+++ DATA TO EXAMINE
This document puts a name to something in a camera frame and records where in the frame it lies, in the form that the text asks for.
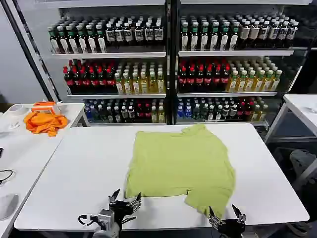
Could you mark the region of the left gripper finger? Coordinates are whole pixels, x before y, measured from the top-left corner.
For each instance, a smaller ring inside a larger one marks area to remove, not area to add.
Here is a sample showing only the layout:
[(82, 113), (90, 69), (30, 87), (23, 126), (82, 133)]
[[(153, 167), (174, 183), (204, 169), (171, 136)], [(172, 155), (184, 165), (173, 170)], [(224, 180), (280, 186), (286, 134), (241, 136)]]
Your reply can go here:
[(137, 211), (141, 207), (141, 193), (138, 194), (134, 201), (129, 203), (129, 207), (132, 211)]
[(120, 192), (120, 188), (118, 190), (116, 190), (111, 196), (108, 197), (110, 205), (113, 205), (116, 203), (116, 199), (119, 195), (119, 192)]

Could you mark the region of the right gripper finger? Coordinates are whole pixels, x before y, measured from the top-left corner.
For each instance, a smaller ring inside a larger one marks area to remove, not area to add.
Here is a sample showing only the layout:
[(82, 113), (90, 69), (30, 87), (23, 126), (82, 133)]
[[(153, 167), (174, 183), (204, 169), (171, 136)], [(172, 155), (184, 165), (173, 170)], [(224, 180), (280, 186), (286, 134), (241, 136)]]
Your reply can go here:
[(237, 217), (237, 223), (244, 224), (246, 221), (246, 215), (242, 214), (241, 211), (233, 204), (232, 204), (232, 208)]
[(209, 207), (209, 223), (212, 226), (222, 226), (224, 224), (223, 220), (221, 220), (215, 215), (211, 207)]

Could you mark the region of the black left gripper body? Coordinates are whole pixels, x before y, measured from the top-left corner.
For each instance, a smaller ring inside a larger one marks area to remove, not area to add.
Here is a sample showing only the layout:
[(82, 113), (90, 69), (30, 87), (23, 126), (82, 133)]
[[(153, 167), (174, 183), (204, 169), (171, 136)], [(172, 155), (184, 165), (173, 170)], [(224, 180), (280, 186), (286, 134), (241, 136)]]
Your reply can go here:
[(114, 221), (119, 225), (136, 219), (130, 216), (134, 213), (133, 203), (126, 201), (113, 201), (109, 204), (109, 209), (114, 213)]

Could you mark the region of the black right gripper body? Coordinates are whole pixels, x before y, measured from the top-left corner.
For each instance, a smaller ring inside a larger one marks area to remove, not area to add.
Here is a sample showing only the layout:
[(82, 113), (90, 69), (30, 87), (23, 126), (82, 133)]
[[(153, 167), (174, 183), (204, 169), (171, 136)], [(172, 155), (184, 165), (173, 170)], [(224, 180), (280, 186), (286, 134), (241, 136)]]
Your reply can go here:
++++++
→ EXERCISE AIM
Reproduce each entry precisely. Leave the pictures out.

→ WRITTEN SOLUTION
This document puts a name to something in a camera frame and records where in the frame it lies, in the form that the text asks for.
Could you mark the region of the left gripper finger? Coordinates are whole pixels, x before y, measured from the top-left corner.
For each instance, a smaller ring inside a larger one marks area to remove, not area to add.
Here is a sample showing only the layout:
[(82, 113), (90, 69), (30, 87), (23, 126), (82, 133)]
[[(153, 167), (174, 183), (204, 169), (171, 136)], [(172, 155), (184, 165), (173, 170)], [(224, 180), (280, 186), (286, 134), (241, 136)]]
Your reply can go here:
[(137, 211), (141, 207), (141, 193), (138, 194), (134, 201), (129, 203), (129, 207), (132, 211)]
[(120, 192), (120, 188), (118, 190), (116, 190), (111, 196), (108, 197), (110, 205), (113, 205), (116, 203), (116, 199), (119, 195), (119, 192)]

Could you mark the region of the right gripper finger? Coordinates are whole pixels, x before y, measured from the top-left corner.
For each instance, a smaller ring inside a larger one marks area to remove, not area to add.
Here is a sample showing only the layout:
[(82, 113), (90, 69), (30, 87), (23, 126), (82, 133)]
[[(153, 167), (174, 183), (204, 169), (171, 136)], [(172, 155), (184, 165), (173, 170)], [(224, 180), (280, 186), (286, 134), (241, 136)]]
Your reply can go here:
[(237, 217), (237, 223), (244, 224), (246, 221), (246, 215), (242, 214), (241, 211), (233, 204), (232, 204), (232, 208)]
[(209, 207), (209, 223), (212, 226), (222, 226), (224, 224), (223, 220), (221, 220), (215, 215), (211, 207)]

Could you mark the region of the black left gripper body? Coordinates are whole pixels, x before y, measured from the top-left corner.
For each instance, a smaller ring inside a larger one marks area to remove, not area to add.
Here is a sample showing only the layout:
[(82, 113), (90, 69), (30, 87), (23, 126), (82, 133)]
[[(153, 167), (174, 183), (204, 169), (171, 136)], [(172, 155), (184, 165), (173, 170)], [(224, 180), (280, 186), (286, 134), (241, 136)]]
Your reply can go here:
[(114, 221), (119, 225), (136, 219), (130, 216), (134, 213), (133, 203), (126, 201), (113, 201), (109, 204), (109, 209), (114, 213)]

Could you mark the region of the black right gripper body? Coordinates are whole pixels, x before y, measured from the top-left corner.
For each instance, a smaller ring inside a larger one marks area to remove, not area to add.
Here is a sample showing only the layout:
[(82, 113), (90, 69), (30, 87), (23, 126), (82, 133)]
[[(153, 167), (174, 183), (204, 169), (171, 136)], [(172, 155), (184, 165), (173, 170)], [(224, 180), (280, 186), (286, 134), (241, 136)]]
Your reply can go here:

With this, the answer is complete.